Esa sensación era extraña para ella, a pesar de la presión social, no pensaba en casarse o tener hijos, pues sentía que eso la alejaría de seguir creciendo en el camino que se había trazado con tanto esfuerzo. Sin embargo, sintió de inmediato una conexión con aquella criaturita que sollozaba a escasos centímetros de ella, y lo apretó contra su pecho, tratando de recobrar la compostura para poder hablar.

—¿E-elenika? —dijo la anciana poniéndose de pie con dificultad, apoyándose en el bastón. Se acercó cojeando y con el cuerpo temblando—, ¿eres tú mi niña?

Lena se puso de pie, y se alejó un paso de ambos. Tomó aire y se quitó las gafas de sol.

—Lo lamento, señora. No soy Elenika Volkov —dijo poniendo una mano en el hombro de cada uno—. Siento mucho su pérdida. Yo me llamo Lena Roth, y soy detective de policía de Leipzig. Sé que esto debe ser muy difícil para ustedes debido al parecido físico con la señora Schmidt. ¿Usted era su madre?

La anciana rompió en llanto y el pequeño la abrazó con fuerza sin entender bien lo que estaba ocurriendo, con la mirada llorosa saltando entre ambas mujeres.

Entonces, la puerta de al lado se abrió y oyó a Arthur del otro lado.

—Gracias por venir, señor Schmidt. Lo mantendremos informado sobre los avances del caso.

Cuando Bruno Schmidt salió al pasillo, se quedó helado al ver a Lena. Alto y de facciones atractivas, con unos cuarenta años encima, su rostro parecía una escultura: pálido, inmóvil y frío. Una lágrima solitaria le devolvió la humanidad.

—Usted debe ser la detective Roth —se acercó extendiendo su mano—. El detective Braun me informó sobre la peculiaridad, pero no estaba preparado para verla con mis propios ojos.

Ella le devolvió el saludo, sintiéndolo muy familiar. Pudo sentir afecto en esa mano, a pesar de los guantes. El Sr. Schmidt tardó unos segundos en soltarla, llegando a resultar incómodo para Lena.

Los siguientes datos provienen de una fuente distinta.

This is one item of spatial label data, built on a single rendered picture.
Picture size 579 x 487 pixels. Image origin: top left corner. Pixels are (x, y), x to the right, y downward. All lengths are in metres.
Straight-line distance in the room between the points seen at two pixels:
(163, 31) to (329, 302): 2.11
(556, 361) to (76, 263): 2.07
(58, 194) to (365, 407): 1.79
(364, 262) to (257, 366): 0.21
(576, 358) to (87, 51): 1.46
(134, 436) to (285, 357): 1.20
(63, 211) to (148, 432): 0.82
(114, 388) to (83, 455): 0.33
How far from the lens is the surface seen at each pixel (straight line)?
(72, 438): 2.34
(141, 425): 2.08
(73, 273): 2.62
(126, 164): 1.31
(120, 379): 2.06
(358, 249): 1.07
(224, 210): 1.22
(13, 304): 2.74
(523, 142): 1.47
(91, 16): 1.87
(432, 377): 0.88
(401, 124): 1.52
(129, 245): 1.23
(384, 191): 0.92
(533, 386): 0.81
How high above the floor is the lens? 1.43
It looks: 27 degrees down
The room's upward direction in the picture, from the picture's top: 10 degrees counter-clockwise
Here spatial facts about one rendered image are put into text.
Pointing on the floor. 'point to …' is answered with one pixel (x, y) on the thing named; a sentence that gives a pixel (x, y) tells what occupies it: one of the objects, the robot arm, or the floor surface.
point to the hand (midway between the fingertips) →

—Lamento esta situación. Quise evitar el encuentro esperando en la sala de descanso, pero no imaginé que la madre de la señora Schmidt y su pequeño hijo estarían aquí.

El señor Schmidt asintió con una sonrisa de compromiso, y se acercó a sus parientes.

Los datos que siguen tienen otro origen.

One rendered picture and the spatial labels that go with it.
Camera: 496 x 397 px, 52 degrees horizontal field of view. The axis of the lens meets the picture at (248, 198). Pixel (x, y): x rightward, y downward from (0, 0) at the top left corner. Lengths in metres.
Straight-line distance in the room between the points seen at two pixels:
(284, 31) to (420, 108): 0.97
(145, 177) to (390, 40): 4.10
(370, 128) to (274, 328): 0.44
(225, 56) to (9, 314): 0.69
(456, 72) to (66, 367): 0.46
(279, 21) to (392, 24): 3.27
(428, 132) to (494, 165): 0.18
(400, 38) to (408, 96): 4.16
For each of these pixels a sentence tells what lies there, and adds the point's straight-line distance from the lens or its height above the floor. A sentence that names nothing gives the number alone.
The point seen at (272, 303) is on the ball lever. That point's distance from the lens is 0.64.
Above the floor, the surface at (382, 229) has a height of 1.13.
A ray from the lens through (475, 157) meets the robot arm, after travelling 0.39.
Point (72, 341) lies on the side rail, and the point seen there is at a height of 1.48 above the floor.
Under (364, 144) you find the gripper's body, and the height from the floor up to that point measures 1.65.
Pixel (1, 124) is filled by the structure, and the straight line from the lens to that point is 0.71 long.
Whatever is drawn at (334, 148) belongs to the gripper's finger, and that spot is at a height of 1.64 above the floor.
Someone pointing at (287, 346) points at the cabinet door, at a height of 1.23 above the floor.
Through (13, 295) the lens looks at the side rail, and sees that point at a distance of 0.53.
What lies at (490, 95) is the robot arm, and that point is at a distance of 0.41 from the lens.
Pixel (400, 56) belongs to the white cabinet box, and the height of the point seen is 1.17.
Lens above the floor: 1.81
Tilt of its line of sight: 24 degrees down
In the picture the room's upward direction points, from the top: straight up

—Tranquila señora Yulia, la llevaré con el médico saliendo de la estación. ¿Cómo se portó Dieter?

—No... —interrumpió la anciana—. Ya habrá tiempo para médicos después. Vayamos a la Iglesia de Santa María, la misa empezará dentro de poco. Tenemos que rezar por el alma de Elenika.

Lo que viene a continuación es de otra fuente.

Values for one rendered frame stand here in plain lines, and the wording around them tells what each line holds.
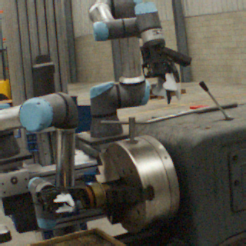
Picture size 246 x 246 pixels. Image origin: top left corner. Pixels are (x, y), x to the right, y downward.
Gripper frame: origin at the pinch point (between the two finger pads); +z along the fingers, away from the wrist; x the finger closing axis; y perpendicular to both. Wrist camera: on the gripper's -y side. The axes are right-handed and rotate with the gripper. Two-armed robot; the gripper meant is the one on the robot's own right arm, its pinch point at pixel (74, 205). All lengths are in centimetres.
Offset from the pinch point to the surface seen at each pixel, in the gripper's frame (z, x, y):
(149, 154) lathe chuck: 6.9, 12.4, -25.6
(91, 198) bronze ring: 0.5, 1.0, -6.2
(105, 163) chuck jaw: -7.1, 9.2, -16.5
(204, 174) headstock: 18.4, 5.0, -37.6
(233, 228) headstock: 17, -18, -50
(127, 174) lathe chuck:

Sus temblores habían menguado, pero a duras penas se sostenía con el bastón. Bruno Schmidt la rodeó con un brazo para servirle de apoyo, y le dio la mano a Dieter para que caminara a su lado.

—Hasta luego, detectives —se despidió, con un gesto de asentimiento.

—Papá, ¿por qué mami se queda aquí? ¿No irá con nosotros?

—Después te explico —respondió escondiendo su dolor lo mejor que pudo—. Por ahora, tenemos que acompañar a la abuela.

El niño caminó mirando hacia atrás, sin dejar de ver a Lena en todo momento, y se despidió con la mano antes de perderse tras la puerta.


—Ven conmigo —le dijo Arthur cuando los Schmidt se fueron—. Tenemos que hablar.